I went out to the garden to see what the birds were pecking at and found that all my little seedlings had been nibbled down to nubs. What could have possessed the birds to do that? I wondered. Since when do birds eat plants? Were they trying to send me a message?
Well, probably not. This was just my initiation into that fraternity of gardeners and farmers who, through the ages, have railed at the brickbats and insults and sometimes just plain mysterious curveballs that nature dishes up. Drought, hail, locusts and now birds. Welcome to the world of trying to grow your own food!
Mine is an inner-city garden, which makes me an urban farmer, I guess. Three years ago, I wrote an article for the local paper about a young farmer in Southern Maryland who is passionate about growing greens outdoors in winter. He loves nothing better than dressing up in a pair of Carhartt coveralls in the middle of January and picking arugula in the freezing cold.
I was inspired. My wife and I signed up to receive weekly deliveries of the farmer’s winter greens. And I wondered if there was any reason I could not do this in the city. I mean the growing food part, not the dressing up in Carharrts in the middle of winter part.
We live in a big house on a big corner lot in the Columbia Heights neighborhood of Northwest Washington, about a mile from the White House. The neighborhood had fallen on hard times when we bought our house. There was no landscaping in the front yard. I had never given it much thought before. But now, instead of crab grass and dandelions and chickweed, I saw beds of tomatoes and cucumbers and carrots. I saw rows of leafy lettuces and tall, spiraling Brussels sprouts. I saw my own truck farm smack dab in the middle of the city that would feed not only me and my family, but my personal chef clients as well.
One day I picked up a spade and just started digging.
I may have neglected to mention that although there was no landscaping in our yard, my wife had plans for landscaping. Detailed plans.
“What are you doing?” she asked when I started digging.

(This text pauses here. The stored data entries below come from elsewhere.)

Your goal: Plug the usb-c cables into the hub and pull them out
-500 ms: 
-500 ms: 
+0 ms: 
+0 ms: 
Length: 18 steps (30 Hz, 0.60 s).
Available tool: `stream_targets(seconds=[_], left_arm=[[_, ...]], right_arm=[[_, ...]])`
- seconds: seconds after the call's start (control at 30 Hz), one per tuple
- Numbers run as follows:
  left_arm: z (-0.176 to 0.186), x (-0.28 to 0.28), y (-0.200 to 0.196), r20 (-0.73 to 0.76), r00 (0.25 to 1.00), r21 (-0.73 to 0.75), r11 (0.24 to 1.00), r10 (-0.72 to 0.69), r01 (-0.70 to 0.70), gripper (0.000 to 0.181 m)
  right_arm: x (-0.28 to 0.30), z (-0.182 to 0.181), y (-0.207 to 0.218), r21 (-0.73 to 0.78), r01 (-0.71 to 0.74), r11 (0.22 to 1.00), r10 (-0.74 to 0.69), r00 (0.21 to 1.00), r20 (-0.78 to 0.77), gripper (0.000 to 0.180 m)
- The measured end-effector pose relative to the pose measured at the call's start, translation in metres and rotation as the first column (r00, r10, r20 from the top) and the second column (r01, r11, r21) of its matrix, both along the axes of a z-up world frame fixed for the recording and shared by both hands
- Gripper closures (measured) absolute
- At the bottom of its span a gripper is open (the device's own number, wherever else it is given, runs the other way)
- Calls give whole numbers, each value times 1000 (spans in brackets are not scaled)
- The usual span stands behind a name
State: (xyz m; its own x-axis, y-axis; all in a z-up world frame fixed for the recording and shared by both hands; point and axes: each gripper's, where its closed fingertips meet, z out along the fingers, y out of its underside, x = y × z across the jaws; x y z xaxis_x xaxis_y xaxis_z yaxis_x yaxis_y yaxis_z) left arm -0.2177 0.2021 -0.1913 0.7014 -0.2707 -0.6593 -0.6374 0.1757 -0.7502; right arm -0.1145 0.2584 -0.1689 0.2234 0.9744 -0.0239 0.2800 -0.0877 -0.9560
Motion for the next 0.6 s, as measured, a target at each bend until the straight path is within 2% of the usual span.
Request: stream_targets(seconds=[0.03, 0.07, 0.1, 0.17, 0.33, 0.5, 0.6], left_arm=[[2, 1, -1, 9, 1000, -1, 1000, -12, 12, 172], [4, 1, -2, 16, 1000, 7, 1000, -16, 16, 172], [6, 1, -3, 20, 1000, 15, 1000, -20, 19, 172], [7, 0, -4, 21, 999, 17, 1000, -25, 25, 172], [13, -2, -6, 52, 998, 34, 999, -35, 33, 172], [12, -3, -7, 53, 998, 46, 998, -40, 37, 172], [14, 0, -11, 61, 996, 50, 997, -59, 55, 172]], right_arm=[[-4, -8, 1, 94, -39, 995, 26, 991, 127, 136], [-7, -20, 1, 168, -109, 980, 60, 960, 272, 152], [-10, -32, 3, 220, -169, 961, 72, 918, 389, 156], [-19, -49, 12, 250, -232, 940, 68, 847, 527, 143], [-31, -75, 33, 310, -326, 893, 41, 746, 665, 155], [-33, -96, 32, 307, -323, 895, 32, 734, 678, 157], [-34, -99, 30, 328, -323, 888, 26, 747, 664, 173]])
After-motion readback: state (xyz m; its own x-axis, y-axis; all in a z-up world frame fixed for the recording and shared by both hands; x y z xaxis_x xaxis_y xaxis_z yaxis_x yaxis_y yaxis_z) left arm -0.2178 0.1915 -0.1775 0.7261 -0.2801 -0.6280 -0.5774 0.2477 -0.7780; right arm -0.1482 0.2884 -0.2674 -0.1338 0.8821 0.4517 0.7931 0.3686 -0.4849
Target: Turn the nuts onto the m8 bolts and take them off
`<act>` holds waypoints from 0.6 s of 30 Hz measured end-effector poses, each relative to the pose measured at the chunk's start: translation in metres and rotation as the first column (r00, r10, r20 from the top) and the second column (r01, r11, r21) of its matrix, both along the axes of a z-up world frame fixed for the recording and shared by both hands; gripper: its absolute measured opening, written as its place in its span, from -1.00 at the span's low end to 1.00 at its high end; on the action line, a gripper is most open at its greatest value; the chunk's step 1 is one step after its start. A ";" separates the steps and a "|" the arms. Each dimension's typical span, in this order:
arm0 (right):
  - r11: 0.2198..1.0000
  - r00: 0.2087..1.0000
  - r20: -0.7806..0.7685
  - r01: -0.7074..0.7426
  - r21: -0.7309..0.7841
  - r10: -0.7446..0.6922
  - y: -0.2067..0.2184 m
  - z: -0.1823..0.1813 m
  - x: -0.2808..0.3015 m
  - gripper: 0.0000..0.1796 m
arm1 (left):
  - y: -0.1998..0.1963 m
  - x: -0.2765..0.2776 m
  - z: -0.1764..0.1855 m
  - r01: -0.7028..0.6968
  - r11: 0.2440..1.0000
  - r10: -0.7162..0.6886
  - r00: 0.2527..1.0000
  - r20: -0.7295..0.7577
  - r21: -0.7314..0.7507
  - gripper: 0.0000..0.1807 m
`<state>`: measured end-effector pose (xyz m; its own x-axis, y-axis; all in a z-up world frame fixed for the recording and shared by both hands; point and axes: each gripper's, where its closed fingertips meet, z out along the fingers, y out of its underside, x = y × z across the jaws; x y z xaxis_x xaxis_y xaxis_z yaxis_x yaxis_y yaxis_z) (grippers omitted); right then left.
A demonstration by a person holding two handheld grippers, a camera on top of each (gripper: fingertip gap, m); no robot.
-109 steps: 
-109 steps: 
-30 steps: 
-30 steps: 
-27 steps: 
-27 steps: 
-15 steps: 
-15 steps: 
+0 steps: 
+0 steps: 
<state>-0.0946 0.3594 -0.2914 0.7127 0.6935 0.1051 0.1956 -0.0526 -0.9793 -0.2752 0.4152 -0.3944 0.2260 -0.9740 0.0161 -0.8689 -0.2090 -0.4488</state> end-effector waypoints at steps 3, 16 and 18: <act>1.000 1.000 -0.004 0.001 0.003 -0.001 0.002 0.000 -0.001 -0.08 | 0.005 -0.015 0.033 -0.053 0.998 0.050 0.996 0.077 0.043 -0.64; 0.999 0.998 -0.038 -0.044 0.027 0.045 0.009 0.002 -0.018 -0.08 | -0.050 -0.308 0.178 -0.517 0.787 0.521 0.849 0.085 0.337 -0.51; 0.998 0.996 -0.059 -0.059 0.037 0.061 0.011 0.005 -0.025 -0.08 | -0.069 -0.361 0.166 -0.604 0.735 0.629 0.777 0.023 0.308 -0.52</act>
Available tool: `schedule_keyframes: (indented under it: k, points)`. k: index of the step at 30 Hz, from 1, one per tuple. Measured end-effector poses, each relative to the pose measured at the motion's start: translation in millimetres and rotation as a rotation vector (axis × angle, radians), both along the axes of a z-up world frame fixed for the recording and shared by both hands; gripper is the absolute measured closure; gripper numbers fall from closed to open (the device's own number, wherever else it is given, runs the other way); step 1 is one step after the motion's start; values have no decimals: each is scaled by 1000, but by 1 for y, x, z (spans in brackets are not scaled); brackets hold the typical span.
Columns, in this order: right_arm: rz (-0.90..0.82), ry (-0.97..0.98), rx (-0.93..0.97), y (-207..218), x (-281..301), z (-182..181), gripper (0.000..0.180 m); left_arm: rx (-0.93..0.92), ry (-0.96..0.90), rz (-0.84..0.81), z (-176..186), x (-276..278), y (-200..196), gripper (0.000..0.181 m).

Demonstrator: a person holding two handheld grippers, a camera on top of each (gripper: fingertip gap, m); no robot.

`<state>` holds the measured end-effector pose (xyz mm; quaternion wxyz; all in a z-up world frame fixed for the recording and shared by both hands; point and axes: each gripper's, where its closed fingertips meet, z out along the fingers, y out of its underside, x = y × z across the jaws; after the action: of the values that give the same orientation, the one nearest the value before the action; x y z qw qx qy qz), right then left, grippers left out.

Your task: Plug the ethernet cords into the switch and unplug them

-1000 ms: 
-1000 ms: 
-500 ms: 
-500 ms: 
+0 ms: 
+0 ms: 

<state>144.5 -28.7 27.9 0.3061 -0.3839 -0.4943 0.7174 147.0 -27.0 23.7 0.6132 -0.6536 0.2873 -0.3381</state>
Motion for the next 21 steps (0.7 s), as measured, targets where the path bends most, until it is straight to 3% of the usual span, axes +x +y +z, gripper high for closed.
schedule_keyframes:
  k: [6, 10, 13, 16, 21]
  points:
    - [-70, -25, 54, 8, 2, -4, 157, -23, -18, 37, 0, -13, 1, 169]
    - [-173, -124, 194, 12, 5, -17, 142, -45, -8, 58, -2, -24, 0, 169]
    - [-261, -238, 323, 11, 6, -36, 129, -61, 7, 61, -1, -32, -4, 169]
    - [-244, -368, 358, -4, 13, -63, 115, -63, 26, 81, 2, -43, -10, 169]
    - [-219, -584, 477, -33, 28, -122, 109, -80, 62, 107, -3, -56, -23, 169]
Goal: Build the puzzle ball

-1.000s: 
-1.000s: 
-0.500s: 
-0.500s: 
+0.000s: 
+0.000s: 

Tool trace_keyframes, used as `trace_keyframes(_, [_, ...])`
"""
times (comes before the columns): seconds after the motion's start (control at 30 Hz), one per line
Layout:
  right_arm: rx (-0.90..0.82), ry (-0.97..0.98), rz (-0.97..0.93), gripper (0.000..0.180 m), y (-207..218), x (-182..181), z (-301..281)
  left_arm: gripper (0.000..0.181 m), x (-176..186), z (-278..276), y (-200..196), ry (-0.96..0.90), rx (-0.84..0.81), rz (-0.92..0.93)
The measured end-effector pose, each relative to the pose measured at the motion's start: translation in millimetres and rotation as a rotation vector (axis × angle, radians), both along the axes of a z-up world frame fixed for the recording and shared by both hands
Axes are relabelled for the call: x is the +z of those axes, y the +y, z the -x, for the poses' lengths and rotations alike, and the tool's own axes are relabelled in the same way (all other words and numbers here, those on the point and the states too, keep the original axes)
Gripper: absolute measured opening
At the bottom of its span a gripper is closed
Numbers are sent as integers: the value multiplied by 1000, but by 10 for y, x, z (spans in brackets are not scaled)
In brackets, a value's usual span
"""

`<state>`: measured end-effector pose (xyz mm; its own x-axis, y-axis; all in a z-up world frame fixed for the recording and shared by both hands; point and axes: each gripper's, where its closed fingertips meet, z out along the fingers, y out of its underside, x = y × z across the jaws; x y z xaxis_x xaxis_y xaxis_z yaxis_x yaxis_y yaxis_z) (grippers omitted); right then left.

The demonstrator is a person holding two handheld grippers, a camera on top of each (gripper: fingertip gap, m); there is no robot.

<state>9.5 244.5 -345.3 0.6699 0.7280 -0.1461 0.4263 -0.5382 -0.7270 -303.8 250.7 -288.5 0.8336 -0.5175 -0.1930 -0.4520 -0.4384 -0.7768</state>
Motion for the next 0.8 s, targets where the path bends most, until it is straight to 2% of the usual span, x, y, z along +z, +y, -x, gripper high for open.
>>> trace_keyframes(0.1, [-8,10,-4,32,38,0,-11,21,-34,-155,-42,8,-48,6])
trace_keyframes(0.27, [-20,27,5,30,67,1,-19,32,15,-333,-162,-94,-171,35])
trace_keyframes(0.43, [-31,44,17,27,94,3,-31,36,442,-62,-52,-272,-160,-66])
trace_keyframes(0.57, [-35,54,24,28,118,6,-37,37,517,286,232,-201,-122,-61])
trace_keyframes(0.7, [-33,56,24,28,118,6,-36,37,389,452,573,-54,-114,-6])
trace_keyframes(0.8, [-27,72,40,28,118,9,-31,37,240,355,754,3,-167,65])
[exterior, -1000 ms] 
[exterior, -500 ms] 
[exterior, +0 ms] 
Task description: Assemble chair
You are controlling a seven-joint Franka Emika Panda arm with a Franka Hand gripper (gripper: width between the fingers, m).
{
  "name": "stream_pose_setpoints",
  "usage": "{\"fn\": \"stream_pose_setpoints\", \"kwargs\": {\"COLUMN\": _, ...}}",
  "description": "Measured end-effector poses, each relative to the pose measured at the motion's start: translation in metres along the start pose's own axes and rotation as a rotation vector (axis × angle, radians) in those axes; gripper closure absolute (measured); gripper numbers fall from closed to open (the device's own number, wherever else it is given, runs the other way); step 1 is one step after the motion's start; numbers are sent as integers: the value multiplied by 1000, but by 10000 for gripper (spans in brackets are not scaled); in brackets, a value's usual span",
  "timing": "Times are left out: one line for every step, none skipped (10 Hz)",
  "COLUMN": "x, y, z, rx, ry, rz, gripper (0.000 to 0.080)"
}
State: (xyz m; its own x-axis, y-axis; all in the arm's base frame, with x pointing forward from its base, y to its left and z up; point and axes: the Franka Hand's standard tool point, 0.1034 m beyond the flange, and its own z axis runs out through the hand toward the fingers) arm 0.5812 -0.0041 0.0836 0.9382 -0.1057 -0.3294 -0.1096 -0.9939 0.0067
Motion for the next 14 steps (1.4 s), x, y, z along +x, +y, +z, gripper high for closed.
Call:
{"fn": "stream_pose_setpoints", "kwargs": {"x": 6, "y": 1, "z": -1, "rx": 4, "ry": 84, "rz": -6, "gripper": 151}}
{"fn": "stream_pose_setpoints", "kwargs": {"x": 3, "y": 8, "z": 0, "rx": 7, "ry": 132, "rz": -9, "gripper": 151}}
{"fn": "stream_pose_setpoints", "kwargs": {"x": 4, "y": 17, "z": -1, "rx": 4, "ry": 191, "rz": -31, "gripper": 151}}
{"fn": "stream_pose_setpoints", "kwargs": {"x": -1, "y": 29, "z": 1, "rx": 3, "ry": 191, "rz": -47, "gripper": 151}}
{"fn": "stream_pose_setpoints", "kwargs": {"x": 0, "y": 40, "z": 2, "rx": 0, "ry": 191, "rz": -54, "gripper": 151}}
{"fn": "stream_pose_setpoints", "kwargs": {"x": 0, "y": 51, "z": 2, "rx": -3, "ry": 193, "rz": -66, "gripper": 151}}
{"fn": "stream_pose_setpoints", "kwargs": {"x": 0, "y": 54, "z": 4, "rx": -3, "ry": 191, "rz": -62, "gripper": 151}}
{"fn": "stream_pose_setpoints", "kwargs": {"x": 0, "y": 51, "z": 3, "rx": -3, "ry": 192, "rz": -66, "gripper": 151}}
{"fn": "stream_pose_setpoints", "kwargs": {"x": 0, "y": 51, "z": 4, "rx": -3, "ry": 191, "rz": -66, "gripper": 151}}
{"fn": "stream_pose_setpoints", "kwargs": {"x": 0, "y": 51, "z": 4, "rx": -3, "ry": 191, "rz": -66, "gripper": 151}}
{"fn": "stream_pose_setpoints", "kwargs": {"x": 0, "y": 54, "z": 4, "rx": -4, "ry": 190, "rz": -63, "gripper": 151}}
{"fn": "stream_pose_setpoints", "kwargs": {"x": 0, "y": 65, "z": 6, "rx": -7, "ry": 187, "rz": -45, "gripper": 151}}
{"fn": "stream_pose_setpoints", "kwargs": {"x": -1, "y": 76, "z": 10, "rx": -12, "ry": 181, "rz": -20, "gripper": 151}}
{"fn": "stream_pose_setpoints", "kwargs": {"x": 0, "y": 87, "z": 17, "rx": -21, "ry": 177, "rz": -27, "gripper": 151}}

“Planting vegetables,” I said.
“Where, exactly?” she asked.
“Right here,” I said, pointing to a spot in the front yard.
“Don’t get too attached,” she replied.
We did pretty well that year with my first vegetable bed. We harvested tons of cucumbers and radishes. The Brussels sprouts took forever, but eventually we had enough for a few meals. We had a fair crop of tomatoes, although the tomato plants came down with some kind of awful wilt. We had lettuce.
But I wanted more. So the next year I started digging again, tearing up sod, pulling tons of rocks and broken glass and strange pieces of metal out of the soil.
“What are you doing now?” my wife inquired.
“More vegetables,” I said.
“You can’t plant there,” she said. “That’s where the front walk is going.”
I kept digging. It was a race against time.
It is said that everyone longs to grow things, that we all have a secret dream of becoming a farmer. I think I was just following behind my father, a sort of renegade brush salesman who dug up part of the forest preserve behind our house when I was a kid to plant rhubarb and strawberries and tomatoes.
As my garden grew, I was determined to make it as self-sufficient as possible. Call it enviro-gardening: I started composting. I built a three-bin system to compost yard wastes and grass clippings and kitchen scraps. Pretty soon I was cruising the neighborhood, picking up bags of dried leaves my neighbors left at the curb.
Then I took classes to become a Master Gardener. Then I built a huge container garden at my daughter’s charter school down the hill.
Obviously, I was turning into some kind of gardening nut.
In the summer, I built trellises for the beans and the cucumbers to climb. The okra stood eight feet tall, exceeded only by the sunflowers and the amaranth. Now we also had huge beds of zinnia and marigolds and dill and basil. I had parsley to feed an army. I made dill pickles in August and pickled green tomatoes in October.
I kept waiting for someone to come along and say, “You can’t do that.” But the neighbors love it.
People—strangers--on their way to work stop, lean on the iron fence and chat about the gardens they had when they were growing up. How their grandmother used to plant lima beans. People—strangers—stop at the red light across the street and shout encouragement out their car windows.
“What’re you planting there?” they shout.
“Oh, just about everything,” I shout back.
This year practically the whole yard is under cultivation. Yep, all except one little spot where my wife put her foot down. She keeps threatening to bring in a crew to build a retaining wall. She keeps pointing to spots where my vegetables are going to be under a walkway.
I keep planting.
My wife and I have reached an accommodation. We are going to combine my vegetables and her design to make an edible landscape. As for the birds, I am hip to their tricks. This year I bought fabric row cover to keep them off my seedlings. Take that, you birds!